La rete deic omitati vesuviani da tempo chiede alle istituzioni regionali e ministeriali di attuare da subito le indagini tossicologiche sulle matrici ambientali e sui campioni di popolazione, per determinare il vero responsabile delle patologie rilevate.
Oggi i cittadini pretendono che vengano messe in pratica da subito le azioni di messa in sicurezza dei siti localizzati e programmare e finanziare le bonifiche. "Non c’è più tempo per le chiacchiere e le polemiche. E’ necessario agire e subito per tentare di arginare un disastro che si preannuncia di proporzioni bibliche. Poi accertare e punire i responsabili di tale scempio" afferma il portavoce della Rete, Franco Matrone. Ma adesso si aggiunge una nuova puntata alla lunga battaglia della Rete ce sarà ascoltata presso la XII Commissione Sanità del Senato dove parte l’indagine conoscitiva sugli effetti dell’inquinamento ambientale, incidenza dei tumori, malformazioni feto-neonatali in Campani.

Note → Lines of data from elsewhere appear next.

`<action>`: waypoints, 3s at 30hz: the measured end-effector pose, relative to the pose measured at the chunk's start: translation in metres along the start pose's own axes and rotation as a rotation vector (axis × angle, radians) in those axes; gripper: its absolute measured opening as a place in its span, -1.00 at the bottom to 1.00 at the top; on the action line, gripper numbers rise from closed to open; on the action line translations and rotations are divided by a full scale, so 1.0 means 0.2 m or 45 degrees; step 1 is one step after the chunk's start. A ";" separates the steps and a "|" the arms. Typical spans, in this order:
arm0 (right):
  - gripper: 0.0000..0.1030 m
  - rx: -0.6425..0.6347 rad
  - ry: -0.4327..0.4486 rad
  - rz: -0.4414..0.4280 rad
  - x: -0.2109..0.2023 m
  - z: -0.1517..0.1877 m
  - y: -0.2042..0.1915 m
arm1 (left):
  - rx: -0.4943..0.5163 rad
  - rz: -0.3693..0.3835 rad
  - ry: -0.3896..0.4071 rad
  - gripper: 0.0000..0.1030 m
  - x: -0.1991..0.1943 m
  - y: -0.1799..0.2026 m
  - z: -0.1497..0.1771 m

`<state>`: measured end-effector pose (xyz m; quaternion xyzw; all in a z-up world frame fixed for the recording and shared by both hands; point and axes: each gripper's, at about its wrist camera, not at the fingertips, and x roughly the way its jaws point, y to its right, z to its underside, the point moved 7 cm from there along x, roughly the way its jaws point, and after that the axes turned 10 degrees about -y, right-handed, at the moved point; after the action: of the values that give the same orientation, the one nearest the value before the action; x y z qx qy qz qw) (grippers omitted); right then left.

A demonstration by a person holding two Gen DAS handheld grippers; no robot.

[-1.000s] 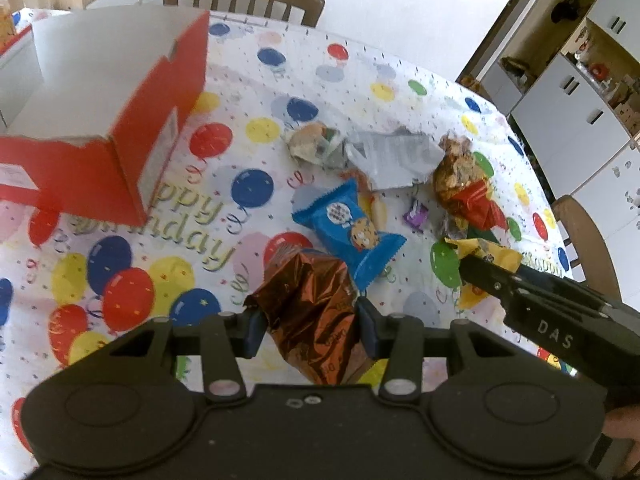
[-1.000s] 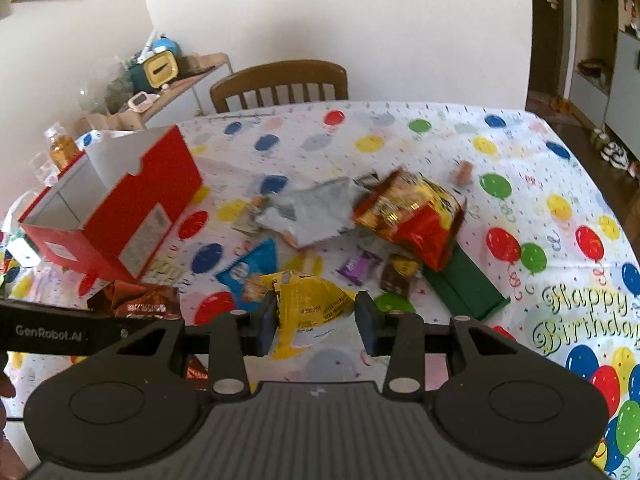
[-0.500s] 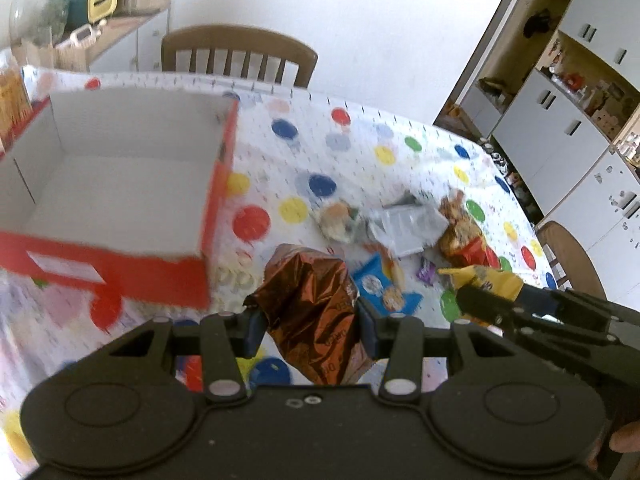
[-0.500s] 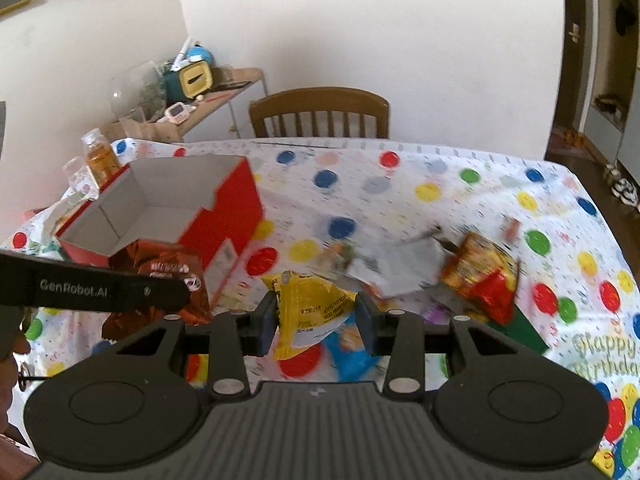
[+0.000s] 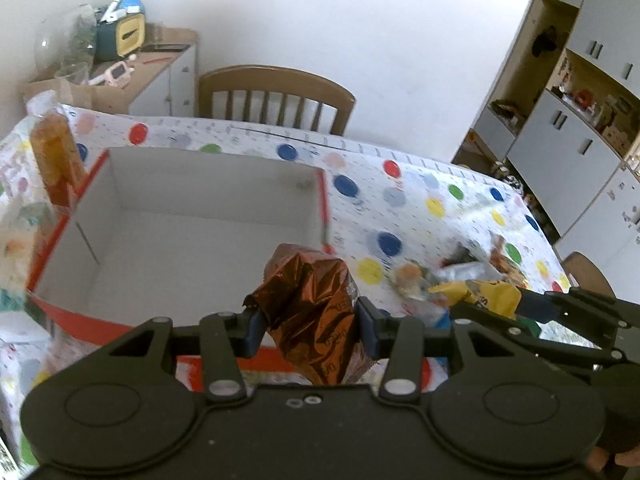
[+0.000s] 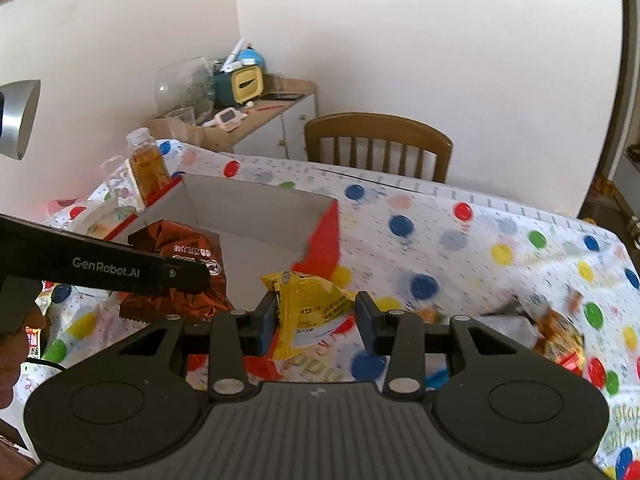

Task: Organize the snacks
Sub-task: 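Carry both snacks over the red box and open both tools to drop them, then move both tools back from the box toward the snack pile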

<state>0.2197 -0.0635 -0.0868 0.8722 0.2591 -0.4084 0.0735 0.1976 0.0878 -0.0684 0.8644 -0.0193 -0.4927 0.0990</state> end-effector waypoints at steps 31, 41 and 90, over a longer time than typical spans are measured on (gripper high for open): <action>-0.21 -0.244 -0.275 -0.046 0.75 -0.16 -0.45 | -0.034 -0.250 -0.204 -0.13 0.42 -0.66 -0.19; -0.19 -0.248 -0.314 -0.087 0.80 -0.13 -0.47 | -0.007 -0.248 -0.313 -0.11 0.55 -0.66 -0.13; 0.67 0.122 0.094 -0.043 -0.16 0.14 0.28 | 0.252 -0.109 0.090 0.68 0.04 0.10 -0.08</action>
<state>0.2121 -0.1341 -0.0858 0.8847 0.2563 -0.3890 0.0152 0.2174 0.0695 -0.0628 0.8867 -0.0275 -0.4614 -0.0072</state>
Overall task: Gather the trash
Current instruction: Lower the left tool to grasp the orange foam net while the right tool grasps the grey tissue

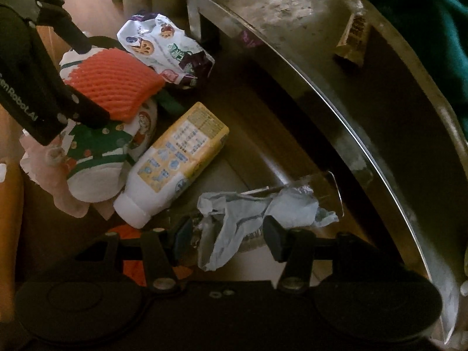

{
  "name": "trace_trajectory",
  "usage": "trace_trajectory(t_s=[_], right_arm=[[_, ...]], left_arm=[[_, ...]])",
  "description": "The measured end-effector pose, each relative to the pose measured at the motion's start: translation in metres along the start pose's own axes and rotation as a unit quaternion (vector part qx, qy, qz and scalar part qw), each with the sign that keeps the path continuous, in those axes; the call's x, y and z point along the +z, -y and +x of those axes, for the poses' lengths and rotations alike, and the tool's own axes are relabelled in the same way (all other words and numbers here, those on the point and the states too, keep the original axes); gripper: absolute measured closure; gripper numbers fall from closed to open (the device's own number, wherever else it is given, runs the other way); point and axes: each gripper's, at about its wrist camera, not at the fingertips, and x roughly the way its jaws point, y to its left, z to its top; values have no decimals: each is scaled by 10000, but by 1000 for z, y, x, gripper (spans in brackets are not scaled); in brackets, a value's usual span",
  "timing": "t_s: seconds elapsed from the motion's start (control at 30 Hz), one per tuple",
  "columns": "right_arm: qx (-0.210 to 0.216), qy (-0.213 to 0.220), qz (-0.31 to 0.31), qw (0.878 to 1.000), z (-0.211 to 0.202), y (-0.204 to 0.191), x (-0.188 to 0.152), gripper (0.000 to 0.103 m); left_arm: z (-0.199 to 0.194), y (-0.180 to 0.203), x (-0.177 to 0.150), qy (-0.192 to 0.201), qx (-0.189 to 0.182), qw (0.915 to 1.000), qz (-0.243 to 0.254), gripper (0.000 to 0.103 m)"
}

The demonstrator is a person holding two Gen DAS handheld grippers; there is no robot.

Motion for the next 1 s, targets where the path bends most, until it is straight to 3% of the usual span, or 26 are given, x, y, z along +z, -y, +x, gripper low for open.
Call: trace_trajectory(t_s=[0.2,0.27,0.3,0.33,0.4,0.6,0.8,1.0], right_arm=[[-12,59,0,10000,2,1,2,55],[-13,67,32,10000,5,1,4,62],[-12,73,35,10000,6,1,4,83],[-28,49,36,10000,7,1,4,96],[-46,-8,88,10000,11,1,5,96],[-142,131,102,9998,4,1,5,97],[-249,342,279,9987,-26,8,5,98],[-251,612,444,9968,-73,13,5,99]], left_arm=[[5,1,0,-12,-92,9999,-53,34],[4,0,1,12,-138,9999,-104,42],[4,-1,2,23,-159,9998,-137,47],[4,-2,3,45,-179,9997,-172,49],[3,-4,5,77,-208,9995,-229,61],[1,-12,10,128,-195,9989,-408,81],[-14,-16,12,195,-137,9989,-412,83],[-55,-26,11,278,-197,9983,-474,83]])
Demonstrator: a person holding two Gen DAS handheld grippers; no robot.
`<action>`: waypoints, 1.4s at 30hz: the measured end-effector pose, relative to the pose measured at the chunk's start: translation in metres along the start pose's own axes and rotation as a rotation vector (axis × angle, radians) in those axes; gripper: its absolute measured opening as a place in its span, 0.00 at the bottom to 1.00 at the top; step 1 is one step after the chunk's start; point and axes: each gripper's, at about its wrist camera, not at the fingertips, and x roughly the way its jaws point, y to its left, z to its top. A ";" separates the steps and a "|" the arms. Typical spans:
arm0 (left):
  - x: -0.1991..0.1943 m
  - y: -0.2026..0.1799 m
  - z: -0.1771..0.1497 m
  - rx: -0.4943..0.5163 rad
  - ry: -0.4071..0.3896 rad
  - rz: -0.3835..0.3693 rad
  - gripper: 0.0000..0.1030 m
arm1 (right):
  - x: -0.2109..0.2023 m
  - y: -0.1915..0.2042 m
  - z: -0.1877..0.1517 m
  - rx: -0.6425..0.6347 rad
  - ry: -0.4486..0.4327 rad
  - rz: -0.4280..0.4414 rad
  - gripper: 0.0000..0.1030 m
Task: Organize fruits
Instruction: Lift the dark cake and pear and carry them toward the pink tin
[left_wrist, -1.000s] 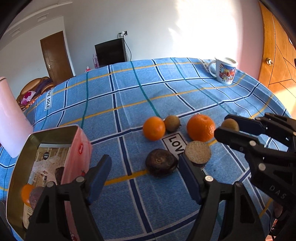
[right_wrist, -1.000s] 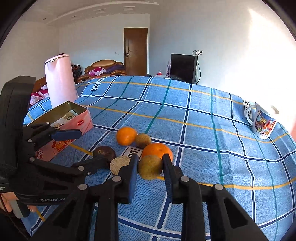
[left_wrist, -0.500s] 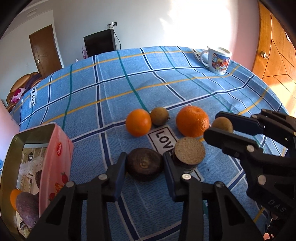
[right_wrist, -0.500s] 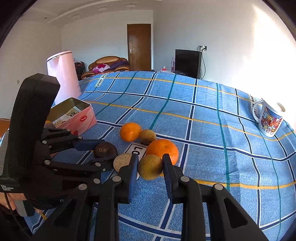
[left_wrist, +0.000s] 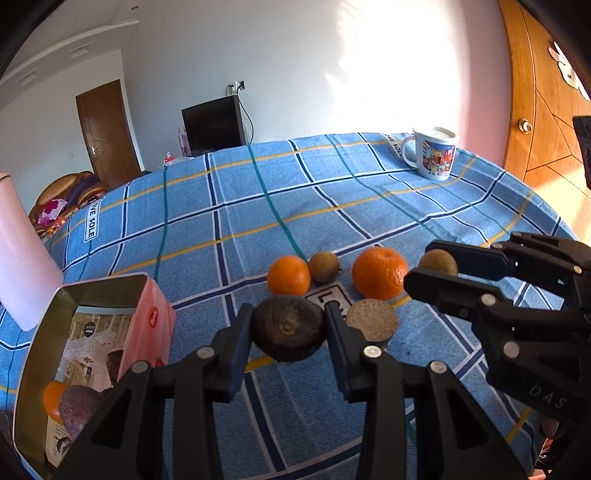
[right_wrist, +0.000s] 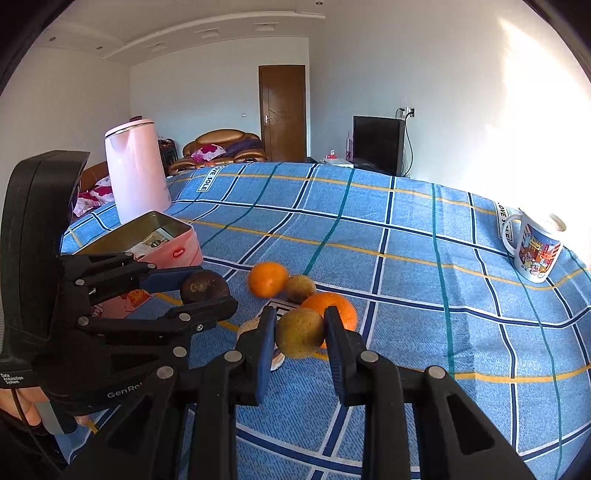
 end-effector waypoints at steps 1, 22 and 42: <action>-0.001 0.001 0.000 -0.002 -0.006 0.005 0.39 | -0.001 0.000 0.000 0.000 -0.005 0.000 0.27; -0.022 0.003 -0.003 -0.021 -0.119 0.055 0.39 | -0.018 0.001 -0.001 -0.003 -0.090 0.010 0.27; -0.037 0.005 -0.006 -0.032 -0.194 0.082 0.39 | -0.027 0.001 -0.004 -0.006 -0.143 0.011 0.27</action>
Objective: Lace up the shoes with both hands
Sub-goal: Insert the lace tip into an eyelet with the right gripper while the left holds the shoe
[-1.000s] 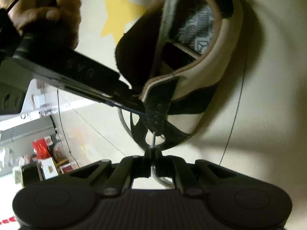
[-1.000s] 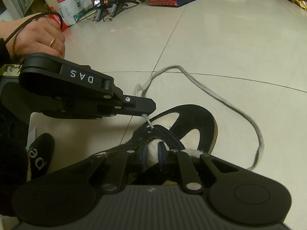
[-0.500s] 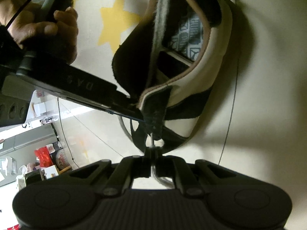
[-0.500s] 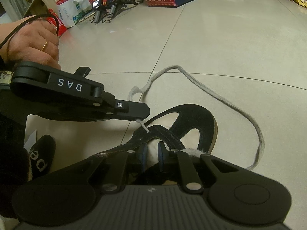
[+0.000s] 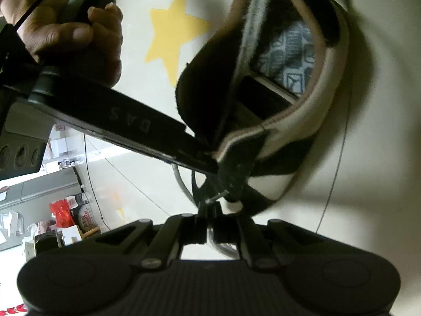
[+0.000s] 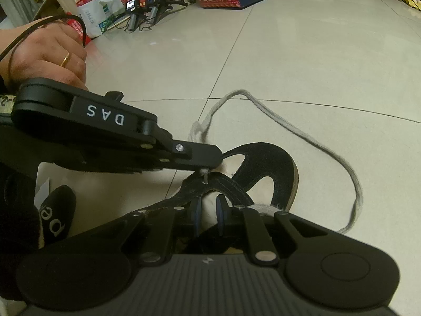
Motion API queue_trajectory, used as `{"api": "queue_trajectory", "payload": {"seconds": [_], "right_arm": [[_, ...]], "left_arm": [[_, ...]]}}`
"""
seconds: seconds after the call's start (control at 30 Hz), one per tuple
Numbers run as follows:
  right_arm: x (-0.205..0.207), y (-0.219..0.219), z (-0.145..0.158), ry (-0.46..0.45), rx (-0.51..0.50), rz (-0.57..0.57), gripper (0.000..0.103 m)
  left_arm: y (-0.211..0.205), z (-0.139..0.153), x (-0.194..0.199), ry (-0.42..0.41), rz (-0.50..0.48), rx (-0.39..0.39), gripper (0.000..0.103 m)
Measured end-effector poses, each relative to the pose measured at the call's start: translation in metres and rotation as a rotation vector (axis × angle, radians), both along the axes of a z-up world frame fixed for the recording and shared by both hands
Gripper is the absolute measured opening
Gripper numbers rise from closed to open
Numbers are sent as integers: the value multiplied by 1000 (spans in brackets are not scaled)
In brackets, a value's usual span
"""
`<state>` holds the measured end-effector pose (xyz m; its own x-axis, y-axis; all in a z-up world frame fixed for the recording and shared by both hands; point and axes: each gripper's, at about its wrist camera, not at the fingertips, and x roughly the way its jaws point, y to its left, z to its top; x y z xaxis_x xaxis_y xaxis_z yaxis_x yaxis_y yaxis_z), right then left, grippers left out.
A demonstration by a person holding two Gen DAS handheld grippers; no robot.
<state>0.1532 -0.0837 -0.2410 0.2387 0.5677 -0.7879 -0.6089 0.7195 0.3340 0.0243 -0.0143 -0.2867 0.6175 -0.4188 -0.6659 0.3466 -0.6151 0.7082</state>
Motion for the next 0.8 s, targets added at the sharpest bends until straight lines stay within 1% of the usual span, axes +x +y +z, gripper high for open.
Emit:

"Spiegheremo il nostro punto di vista sullo stato del disastro ambientale in Campania e in particolare quello che viviamo quotidianamente nell’area vesuviana" aggiunge Matrone. La mobilitazione riparte dopo i dati allarmanti che confermano il rischio ambientale nell’area vesuviana. Il rapporto, per ora ancora non ufficializzato dal Ministero della Salute confermano, purtroppo, quanto rilevato nell’ultimo studio SENTIERI e precedenti:
i Comuni dell’area vesuviana di Boscoreale, Boscotrecase, Castellammare di Stabia, Ercolano, Napoli, Pompei, Portici, San Giorgio a Cremano, Terzigno, Torre Annunziata, Torre del Greco e Trecase compresi nel SIN area del litorale vesuviano e sue sub-perimetrazioni, declassato di recente dall’ex Ministro dell’Ambiente Clini a Sito di Interesse Regionale, causa la presenza delle fonti di esposizione (amianto e discariche), evidenziano dati di mortalità in eccesso per le malattie degli apparati digerente e genitourinario negli uomini e nelle donne. In assenza di correzione per indice di deprivazione (vale a dire la valutazione della condizione socio economica, ecc.), nelle donne vi è un eccesso per tutte le cause e per tutti i tumori.
Negli uomini tantissimi i casi di tumore alla pleura. Per tutti un incremento delle malformazioni genito-urinarie. "Le falde acquifere risultano, da più rilievi, inquinate da percolati e metalli pesante dovute alle tante discariche vecchie e nuove non ultima la stessa ex Sari di Terzigno col suo milione e passa di tonnellate di rifiuti tal quale e speciali – fanno sapere i cittadini – gli stessi dati dell’Asl Na3sud relativi all’incremento delle certificazioni di esenzione per patologie tumorali, marcano un costante aumento negli anni, soprattutto nei distretti sanitari che fanno capo ai comuni dell’area SIN. Per questo abbiamo chiesto conferme al Registro tumori di popolazione che l’Asl Na3 sud ha attivato da tempo. Per questo insistiamo affinché la Regione Campania riapprovi la legge istitutiva del Registro dei tumori regionale accogliendo le motivazioni della Corte Costituzionale che ha bocciato la precedente normativa".